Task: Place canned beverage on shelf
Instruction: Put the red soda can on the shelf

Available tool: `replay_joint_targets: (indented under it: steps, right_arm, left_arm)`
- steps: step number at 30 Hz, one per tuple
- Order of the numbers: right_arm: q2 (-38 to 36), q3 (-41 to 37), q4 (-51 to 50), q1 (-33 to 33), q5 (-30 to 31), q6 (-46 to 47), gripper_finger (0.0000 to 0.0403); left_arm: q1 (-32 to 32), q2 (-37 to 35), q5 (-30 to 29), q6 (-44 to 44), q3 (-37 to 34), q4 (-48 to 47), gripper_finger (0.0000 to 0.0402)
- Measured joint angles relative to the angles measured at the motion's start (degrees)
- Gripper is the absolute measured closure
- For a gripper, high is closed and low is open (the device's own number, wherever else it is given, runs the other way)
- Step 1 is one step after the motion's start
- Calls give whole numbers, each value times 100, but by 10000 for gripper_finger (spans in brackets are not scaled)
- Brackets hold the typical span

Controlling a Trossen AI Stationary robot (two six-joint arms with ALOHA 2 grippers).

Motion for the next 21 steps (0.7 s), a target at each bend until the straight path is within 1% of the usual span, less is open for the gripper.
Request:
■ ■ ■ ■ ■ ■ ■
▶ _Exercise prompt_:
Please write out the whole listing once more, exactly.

▶ _Answer section_:
Task: Place canned beverage on shelf
Instruction: Put the red soda can on the shelf

Available tool: `replay_joint_targets: (indented under it: steps, right_arm, left_arm)`
- steps: step number at 30 Hz, one per tuple
- Order of the numbers: right_arm: q2 (-38 to 36), q3 (-41 to 37), q4 (-51 to 50), q1 (-33 to 33), q5 (-30 to 31), q6 (-46 to 47), gripper_finger (0.0000 to 0.0403); left_arm: q1 (-32 to 32), q2 (-37 to 35), q5 (-30 to 29), q6 (-44 to 44), q3 (-37 to 34), q4 (-48 to 47), gripper_finger (0.0000 to 0.0402)
- Measured joint angles relative to the angles measured at the motion's start (degrees)
- Gripper is the absolute measured closure
- For a gripper, high is closed and low is open (the device's own number, wherever else it is given, runs the other way)
- Step 1 is one step after the motion's start
- Calls give whole numbers, each value times 100, but by 10000 for gripper_finger (spans in brackets are not scaled)
- Brackets hold the typical span

Controlling a Trossen AI Stationary robot (two six-joint arms with ALOHA 2 grippers).

Motion for the next 21 steps (0.7 s), a target at each bend until the straight path is within 1% of the usual span, less is open for the gripper.
Request:

What was asked now has a complete answer.